# SOC Design HW3 FIR Design m111061547

蕭翔

# Outline:

| Overview       |
|----------------|
| Block diagram  |
| Operation      |
| Resource usage |
| Report         |
| CitUuh link    |

Date:2023/10/22

## 1. Overview

In this digital signal processing (DSP) finite impulse response (FIR) design, we have a total of 600 data points and 11 coefficients. However, we are constrained to use only one multiplier and one adder for our implementation.

The input data is received through the AXI-Stream protocol, which operates under the ARM architecture. It is essential to store this incoming data in a memory block known as Data Bram.

On the other hand, the FIR filter's coefficients, represented as "taps," are supplied through the AXI-Lite protocol.

The main objective of this design is to efficiently compute the convolution of the input data and the filter coefficients while adhering to the hardware constraints. The resulting output data is then transmitted using the AXI-Stream protocol.



# 2. Block diagram

The block diagram depicts the key components of our system. This includes interfaces for data\_ram, tap\_ram, and the host-side (testbench).

Tap\_ram serves as a straightforward storage unit for the 11 filter coefficients received via AXI-Lite.

Data\_ram presents a more intricate challenge, handling 600 data points. It employs a shift\_ram design to control data\_A and facilitate data processing within the data flow block.



## 3. Operation

## FSM:

IDLE State: Initially, the FSM is in the IDLE state, waiting for the first data to arrive. It remains in this state until it detects wdata with a value of 32'd600, at which point it transitions to the TAP2BRAM state.

TAP2BRAM State: In the TAP2BRAM state, the FSM is responsible for storing the filter coefficients (taps).

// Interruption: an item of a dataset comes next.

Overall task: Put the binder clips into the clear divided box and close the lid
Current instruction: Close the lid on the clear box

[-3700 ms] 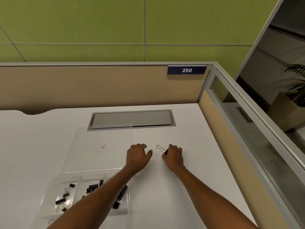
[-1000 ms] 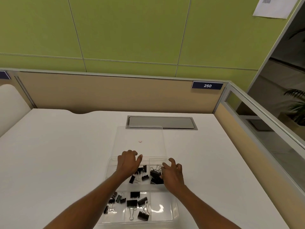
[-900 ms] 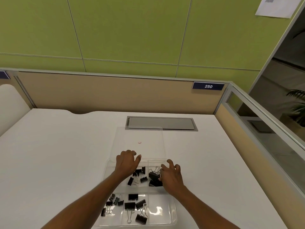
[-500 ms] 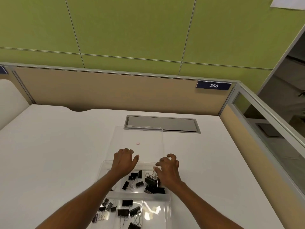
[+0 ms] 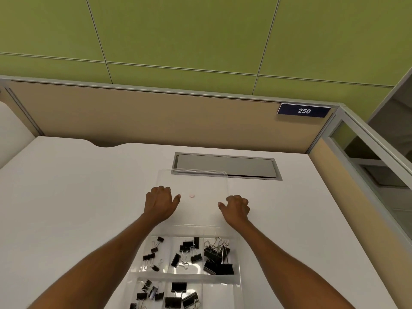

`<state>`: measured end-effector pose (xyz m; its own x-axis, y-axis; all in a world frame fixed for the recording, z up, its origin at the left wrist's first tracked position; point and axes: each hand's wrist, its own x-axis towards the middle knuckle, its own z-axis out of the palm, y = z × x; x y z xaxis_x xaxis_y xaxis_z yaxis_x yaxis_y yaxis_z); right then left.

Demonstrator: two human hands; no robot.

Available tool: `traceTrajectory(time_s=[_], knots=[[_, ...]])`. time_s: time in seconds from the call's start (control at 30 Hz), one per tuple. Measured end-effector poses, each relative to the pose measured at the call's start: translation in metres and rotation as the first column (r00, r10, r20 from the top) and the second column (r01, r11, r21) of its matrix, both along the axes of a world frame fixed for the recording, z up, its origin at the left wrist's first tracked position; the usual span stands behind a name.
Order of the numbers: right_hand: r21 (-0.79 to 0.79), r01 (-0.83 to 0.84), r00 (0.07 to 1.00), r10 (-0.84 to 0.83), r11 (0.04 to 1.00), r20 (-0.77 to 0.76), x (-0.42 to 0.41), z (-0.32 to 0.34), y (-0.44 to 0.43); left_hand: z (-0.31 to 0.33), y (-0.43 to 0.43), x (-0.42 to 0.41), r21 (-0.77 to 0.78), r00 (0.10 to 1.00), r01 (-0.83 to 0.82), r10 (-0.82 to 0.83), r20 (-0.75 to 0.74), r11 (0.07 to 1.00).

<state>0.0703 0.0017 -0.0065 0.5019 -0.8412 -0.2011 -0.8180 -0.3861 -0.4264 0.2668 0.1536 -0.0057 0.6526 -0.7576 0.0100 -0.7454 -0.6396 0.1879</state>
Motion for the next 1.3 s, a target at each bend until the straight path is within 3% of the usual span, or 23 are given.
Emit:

These coefficients are received via the AXI-Lite interface and are written into the tap\_ram. Once the storage is complete, wvalid is asserted, and when rdata equals 0 (indicating ap\_start), and wdata is set to 1, the FSM transitions to the Compute state.

Compute State: In the Compute state, the DSP FIR filtering operation commences. This is where the convolution between the input data and the filter taps is calculated.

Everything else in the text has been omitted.